> _Task details_: Would you set down the data that follows, word for word, without any pictures?

> _Source data_:
==*==
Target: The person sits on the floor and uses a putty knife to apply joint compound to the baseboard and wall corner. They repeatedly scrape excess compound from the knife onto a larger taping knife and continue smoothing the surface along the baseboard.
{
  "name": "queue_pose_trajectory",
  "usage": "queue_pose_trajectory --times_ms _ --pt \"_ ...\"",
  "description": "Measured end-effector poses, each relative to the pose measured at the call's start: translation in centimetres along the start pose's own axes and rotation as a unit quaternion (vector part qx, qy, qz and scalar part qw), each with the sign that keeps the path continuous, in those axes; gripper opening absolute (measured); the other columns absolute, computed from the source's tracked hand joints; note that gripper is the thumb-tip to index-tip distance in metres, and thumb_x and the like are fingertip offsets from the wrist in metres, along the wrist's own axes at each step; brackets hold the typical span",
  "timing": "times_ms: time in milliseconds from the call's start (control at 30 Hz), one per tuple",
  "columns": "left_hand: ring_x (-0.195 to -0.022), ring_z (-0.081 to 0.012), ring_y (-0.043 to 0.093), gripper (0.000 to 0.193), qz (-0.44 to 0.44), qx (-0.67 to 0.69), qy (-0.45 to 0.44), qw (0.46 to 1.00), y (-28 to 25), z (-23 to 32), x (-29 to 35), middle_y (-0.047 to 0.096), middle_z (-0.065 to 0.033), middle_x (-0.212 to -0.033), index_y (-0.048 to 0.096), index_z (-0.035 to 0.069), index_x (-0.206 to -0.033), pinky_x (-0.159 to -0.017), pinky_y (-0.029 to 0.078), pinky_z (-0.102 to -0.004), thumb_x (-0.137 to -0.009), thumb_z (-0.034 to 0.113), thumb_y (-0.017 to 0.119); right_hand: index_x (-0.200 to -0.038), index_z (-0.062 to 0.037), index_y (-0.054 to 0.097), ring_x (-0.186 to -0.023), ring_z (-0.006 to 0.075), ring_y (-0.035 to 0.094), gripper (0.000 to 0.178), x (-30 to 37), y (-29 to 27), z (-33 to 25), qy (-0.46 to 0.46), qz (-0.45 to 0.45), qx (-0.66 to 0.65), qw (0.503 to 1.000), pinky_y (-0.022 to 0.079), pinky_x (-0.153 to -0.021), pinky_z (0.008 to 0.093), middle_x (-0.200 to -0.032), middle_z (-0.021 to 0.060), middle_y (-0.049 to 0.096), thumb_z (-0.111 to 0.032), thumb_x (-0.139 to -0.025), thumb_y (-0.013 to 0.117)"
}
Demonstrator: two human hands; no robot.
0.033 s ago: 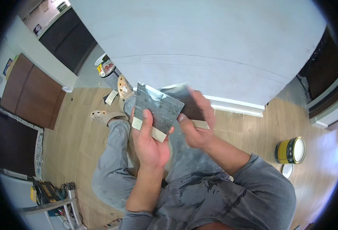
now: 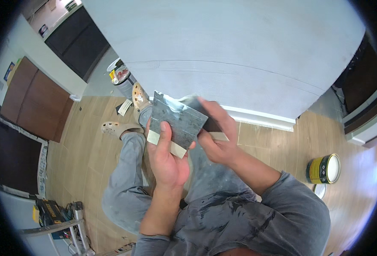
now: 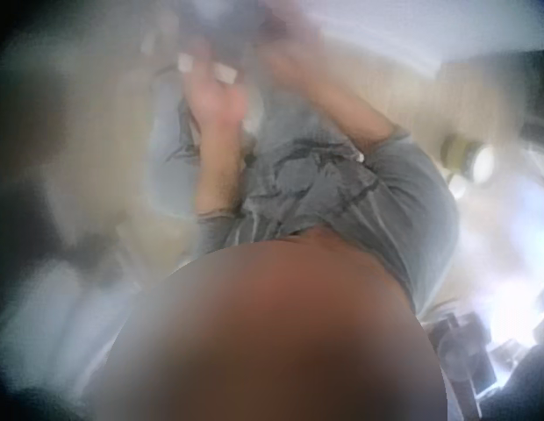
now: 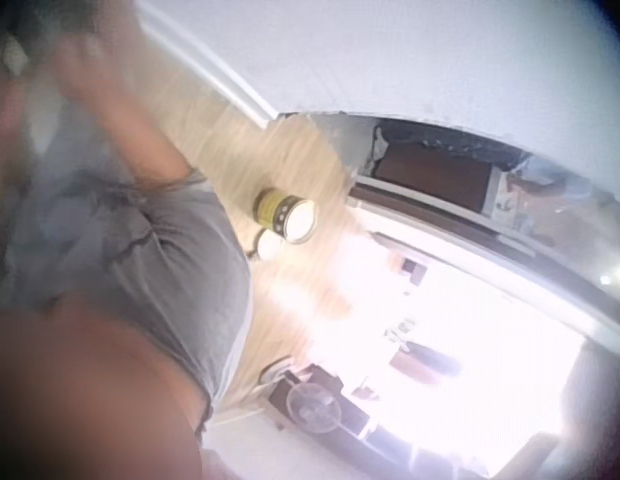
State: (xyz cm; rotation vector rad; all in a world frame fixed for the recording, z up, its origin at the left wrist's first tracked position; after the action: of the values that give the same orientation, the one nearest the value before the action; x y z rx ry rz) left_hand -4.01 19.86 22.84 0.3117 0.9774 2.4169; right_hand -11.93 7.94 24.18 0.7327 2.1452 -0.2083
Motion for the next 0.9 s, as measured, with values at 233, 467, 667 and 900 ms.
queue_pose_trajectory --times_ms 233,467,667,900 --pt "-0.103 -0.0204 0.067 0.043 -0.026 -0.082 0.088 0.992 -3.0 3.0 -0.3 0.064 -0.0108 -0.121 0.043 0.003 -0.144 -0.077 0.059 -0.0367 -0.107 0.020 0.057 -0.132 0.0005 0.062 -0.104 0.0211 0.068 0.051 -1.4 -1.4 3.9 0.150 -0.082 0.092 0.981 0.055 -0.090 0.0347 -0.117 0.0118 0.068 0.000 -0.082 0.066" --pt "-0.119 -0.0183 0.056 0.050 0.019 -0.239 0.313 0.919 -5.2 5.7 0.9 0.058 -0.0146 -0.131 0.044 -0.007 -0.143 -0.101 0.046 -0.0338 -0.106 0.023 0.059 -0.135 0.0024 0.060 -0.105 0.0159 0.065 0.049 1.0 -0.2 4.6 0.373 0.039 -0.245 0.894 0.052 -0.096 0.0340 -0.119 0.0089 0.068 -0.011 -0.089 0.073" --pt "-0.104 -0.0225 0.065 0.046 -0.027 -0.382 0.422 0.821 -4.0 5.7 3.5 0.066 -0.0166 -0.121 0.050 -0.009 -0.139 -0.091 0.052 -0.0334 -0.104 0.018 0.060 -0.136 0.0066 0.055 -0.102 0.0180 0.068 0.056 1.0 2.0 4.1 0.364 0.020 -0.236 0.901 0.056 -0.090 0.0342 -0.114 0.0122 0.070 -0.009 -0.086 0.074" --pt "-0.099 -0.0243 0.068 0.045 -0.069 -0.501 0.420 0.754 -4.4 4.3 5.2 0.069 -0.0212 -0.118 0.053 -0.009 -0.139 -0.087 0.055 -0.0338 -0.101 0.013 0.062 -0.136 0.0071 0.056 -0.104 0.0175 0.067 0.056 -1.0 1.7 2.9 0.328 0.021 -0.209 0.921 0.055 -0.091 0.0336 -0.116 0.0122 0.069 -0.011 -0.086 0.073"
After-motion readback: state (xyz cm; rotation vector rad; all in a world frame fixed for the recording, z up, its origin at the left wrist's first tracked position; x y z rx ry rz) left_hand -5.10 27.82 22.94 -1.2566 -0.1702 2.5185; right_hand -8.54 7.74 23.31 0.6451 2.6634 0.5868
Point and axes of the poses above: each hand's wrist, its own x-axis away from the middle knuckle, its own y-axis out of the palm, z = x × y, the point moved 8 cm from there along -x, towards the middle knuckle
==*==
> _Response below_:
Target: The person sits on the floor and uses a putty knife to apply joint compound to the baseboard and wall corner. They repeatedly scrape excess compound from the knife onto a larger taping knife and continue smoothing the surface along the baseboard.
{
  "name": "queue_pose_trajectory",
  "usage": "queue_pose_trajectory --times_ms _ --pt \"_ ...\"",
  "description": "Measured end-effector poses, each relative to the pose measured at the call's start: translation in centimetres along the start pose's own axes and rotation as a unit quaternion (vector part qx, qy, qz and scalar part qw), each with the sign that keeps the path continuous, in those axes; gripper opening absolute (measured); the other columns absolute, computed from the source's tracked hand joints; note that gripper is the thumb-tip to index-tip distance in metres, and thumb_x and the like are fingertip offsets from the wrist in metres, along the wrist's own axes at each step; brackets hold the typical span",
  "timing": "times_ms: time in milliseconds from the call's start (control at 30 Hz), one per tuple",
  "columns": "left_hand: ring_x (-0.195 to -0.022), ring_z (-0.081 to 0.012), ring_y (-0.043 to 0.093), gripper (0.000 to 0.193), qz (-0.44 to 0.44), qx (-0.67 to 0.69), qy (-0.45 to 0.44), qw (0.46 to 1.00), y (-28 to 25), z (-23 to 32), x (-29 to 35), middle_y (-0.047 to 0.096), middle_z (-0.065 to 0.033), middle_x (-0.212 to -0.033), index_y (-0.048 to 0.096), index_z (-0.035 to 0.069), index_x (-0.206 to -0.033), pinky_x (-0.159 to -0.017), pinky_y (-0.029 to 0.078), pinky_z (-0.102 to -0.004), thumb_x (-0.137 to -0.009), thumb_z (-0.034 to 0.113), thumb_y (-0.017 to 0.119); right_hand: index_x (-0.200 to -0.038), index_z (-0.062 to 0.037), index_y (-0.054 to 0.097), ring_x (-0.186 to -0.023), ring_z (-0.006 to 0.075), ring_y (-0.035 to 0.094), gripper (0.000 to 0.178), x (-30 to 37), y (-29 to 27), z (-33 to 25), qy (-0.46 to 0.46), qz (-0.45 to 0.45), qx (-0.66 to 0.65), qw (0.503 to 1.000), pinky_y (-0.022 to 0.079), pinky_x (-0.153 to -0.021), pinky_z (0.008 to 0.093), middle_x (-0.200 to -0.032), middle_z (-0.021 to 0.060), middle_y (-0.049 to 0.096), thumb_z (-0.111 to 0.032), thumb_x (-0.139 to -0.025), thumb_y (-0.013 to 0.117)"
}
Demonstrator: two human hands; no robot.
0.033 s ago: 
now: 
now: 
now: 
State: (xyz cm; rotation vector rad; all in a world frame fixed for the recording, z up, its origin at the left wrist's first tracked position; after the action: of the values that give the same orientation, the one nearest the value before the action; x y z rx ry rz) left_hand -4.01 19.86 22.84 0.3117 0.9774 2.4169; right_hand -11.93 7.94 24.18 0.7327 2.1452 -0.2083
Motion for the next 0.9 s, as measured, with values at 233, 467, 667 and 900 ms.
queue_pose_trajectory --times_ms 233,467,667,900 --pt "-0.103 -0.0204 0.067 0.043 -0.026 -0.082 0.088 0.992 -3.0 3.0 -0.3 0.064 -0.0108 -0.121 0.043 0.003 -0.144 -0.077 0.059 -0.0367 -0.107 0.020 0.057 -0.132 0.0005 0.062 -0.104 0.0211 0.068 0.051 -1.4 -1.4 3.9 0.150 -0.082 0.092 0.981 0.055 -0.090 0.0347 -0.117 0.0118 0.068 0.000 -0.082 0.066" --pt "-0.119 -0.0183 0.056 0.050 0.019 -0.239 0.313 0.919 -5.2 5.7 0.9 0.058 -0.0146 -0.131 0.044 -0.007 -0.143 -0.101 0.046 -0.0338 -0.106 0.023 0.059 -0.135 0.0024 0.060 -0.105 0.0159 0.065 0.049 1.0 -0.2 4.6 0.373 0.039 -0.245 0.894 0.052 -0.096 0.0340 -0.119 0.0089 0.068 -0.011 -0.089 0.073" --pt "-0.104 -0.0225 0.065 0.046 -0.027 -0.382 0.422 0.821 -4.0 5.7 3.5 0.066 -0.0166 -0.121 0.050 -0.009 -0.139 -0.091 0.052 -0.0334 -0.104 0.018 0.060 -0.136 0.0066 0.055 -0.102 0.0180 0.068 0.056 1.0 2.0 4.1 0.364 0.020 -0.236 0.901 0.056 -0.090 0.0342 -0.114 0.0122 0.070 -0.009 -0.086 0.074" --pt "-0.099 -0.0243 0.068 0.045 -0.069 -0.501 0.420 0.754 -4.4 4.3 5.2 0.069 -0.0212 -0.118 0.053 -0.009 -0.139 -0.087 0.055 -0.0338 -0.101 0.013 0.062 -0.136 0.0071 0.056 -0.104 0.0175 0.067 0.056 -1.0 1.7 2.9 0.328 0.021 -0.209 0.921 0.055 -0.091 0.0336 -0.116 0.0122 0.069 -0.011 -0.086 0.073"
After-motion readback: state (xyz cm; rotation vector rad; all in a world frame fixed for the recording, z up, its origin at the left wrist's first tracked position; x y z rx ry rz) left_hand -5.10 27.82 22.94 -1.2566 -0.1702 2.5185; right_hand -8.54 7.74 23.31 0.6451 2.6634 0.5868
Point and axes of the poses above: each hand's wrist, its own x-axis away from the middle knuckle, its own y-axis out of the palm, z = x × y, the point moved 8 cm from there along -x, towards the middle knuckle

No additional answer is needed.